* PROBLEM DETAILS:
The line containing "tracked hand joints", plus every line that follows it to the end of the listing below, is what you transcribe exactly; omit all pictures.

* GIVEN MATERIAL:

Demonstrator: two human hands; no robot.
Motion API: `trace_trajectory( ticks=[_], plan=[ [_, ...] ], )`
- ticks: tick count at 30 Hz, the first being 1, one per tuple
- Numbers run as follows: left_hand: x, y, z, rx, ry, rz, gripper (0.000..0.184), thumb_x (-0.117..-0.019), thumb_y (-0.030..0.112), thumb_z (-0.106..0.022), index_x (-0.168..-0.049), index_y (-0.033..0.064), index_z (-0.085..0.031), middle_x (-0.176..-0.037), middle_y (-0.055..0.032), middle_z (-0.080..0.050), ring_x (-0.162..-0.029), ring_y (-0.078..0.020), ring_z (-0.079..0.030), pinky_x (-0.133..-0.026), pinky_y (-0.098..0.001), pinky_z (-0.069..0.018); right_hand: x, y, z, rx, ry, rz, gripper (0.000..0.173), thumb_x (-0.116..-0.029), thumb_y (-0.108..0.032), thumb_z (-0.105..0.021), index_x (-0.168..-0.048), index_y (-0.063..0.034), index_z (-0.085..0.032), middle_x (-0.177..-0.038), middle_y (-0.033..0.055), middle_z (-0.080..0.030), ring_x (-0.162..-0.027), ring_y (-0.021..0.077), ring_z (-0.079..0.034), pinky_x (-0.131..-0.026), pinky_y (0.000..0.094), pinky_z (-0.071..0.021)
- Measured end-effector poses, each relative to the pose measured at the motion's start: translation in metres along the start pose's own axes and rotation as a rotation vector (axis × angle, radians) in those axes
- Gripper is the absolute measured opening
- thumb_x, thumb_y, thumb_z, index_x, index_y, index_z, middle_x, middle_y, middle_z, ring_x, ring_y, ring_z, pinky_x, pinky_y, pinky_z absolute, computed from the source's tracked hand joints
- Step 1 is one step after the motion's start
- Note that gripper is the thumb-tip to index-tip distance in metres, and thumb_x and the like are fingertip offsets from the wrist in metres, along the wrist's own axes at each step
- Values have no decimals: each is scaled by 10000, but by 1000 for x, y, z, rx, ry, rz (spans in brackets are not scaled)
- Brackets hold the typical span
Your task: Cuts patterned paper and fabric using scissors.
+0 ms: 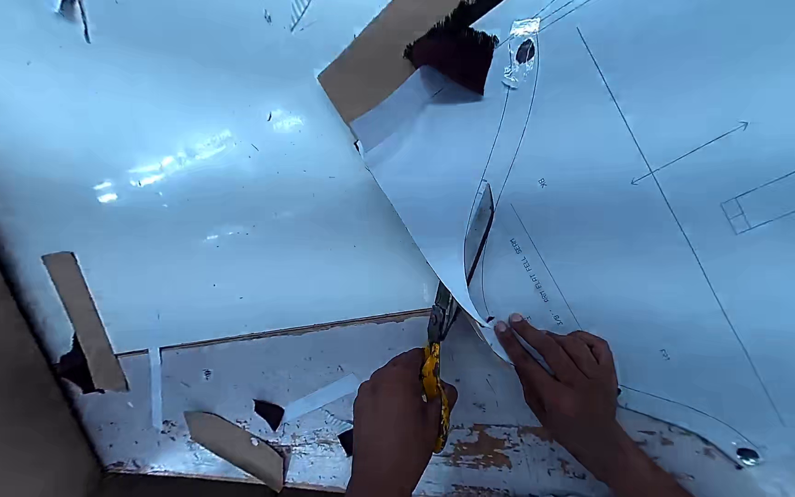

* EXERCISE ANSWER:
- thumb_x, thumb_y, thumb_z, index_x, index_y, index_z, middle_x, middle_y, middle_z, ring_x, ring_y, ring_z, pinky_x, pinky_y, pinky_z absolute, computed from the source's tracked hand joints
- Step 1 is one step after the motion's start
- Note that gripper is the thumb-tip to index-tip distance in metres, and thumb_x and the like are fingertip offsets from the wrist in metres, along the wrist's own axes at each step
- Values have no decimals: each is scaled by 10000, but by 1000 for x, y, z, rx, ry, rz (spans in brackets are not scaled)
- Brackets hold the typical span
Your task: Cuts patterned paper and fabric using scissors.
+0 ms: 

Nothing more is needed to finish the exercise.